In the current document direction, everyone also attaches great importance to the document hierarchy and hopes to achieve perfect markdown recovery. This is actually not a rigid demand, but another field of text recovery. It is mainly used in document format conversion and document recovery, such as pdf2docx and pdf2ppt. In this scenario, it is necessary to make the document as high-fidelity as possible, without omissions, and strive to make every element accurate . This is naturally necessary. But please note that this has nothing to do with RAG, and it has little to do with LLM. Of course, if this is done well, RAG will be better, and this logic is correct, but it depends on the input-output ratio and whether it is worthwhile.

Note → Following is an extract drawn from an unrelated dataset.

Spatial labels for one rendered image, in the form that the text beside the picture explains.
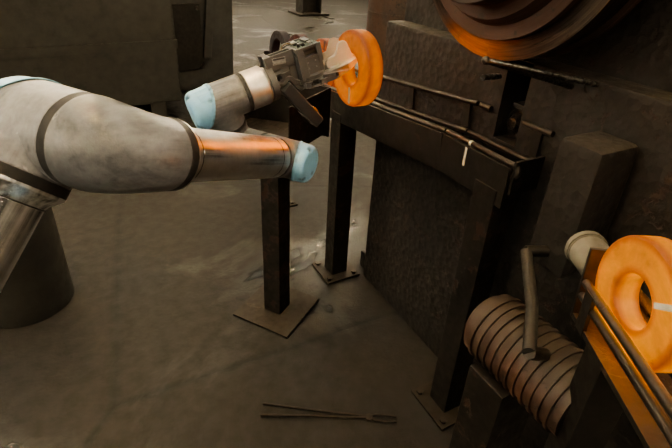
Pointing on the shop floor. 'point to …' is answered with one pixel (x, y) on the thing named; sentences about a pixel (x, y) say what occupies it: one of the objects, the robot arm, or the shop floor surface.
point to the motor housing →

Therefore, as RAG continues to move forward, there are actually some things that need to be summarized and some that can be predicted. These are all points that we can have in-depth discussions on.

2. Some interesting points about language

Let’s continue to look at a few interesting points.

One is the data set, historical newspaper corpus, American Newspaper Database, covering the period from 1780 to 1960. Melissa Dell and her collaborators used nearly 20 million newspaper scans from American public libraries, totaling 1.14 billion text data, https://huggingface.co/datasets/dell-research-harvard/AmericanStories. This can be collected together with our previous People's Daily historical data, which is meaningful for historical research. It can also be connected to the big model to make some analysis and get some opinions and evolution trends, which are all very meaningful.

Another is that for large models, they have become a tool for producing large amounts of content. Under this premise, if different large models are regarded as different creators, it is meaningful to study what characteristics they present in the content. So you can take a look at this work " A Comprehensive Analysis of Large Language Model Outputs: Similarity, Diversity, and Bias, https://arxiv.org/pdf/2505.09056, which analyzes 3 million texts generated by 12 mainstream LLMs , revealing the characteristics of these models in terms of internal similarity of output (generally higher than humans), cross-model style differences, diversity, and potential biases (such as GPT-4's unique vocabulary style but similar to GPT-3.5 in deep semantics, and Gemma-7B and Gemini-pro are relatively balanced in bias), etc., which are all quite interesting.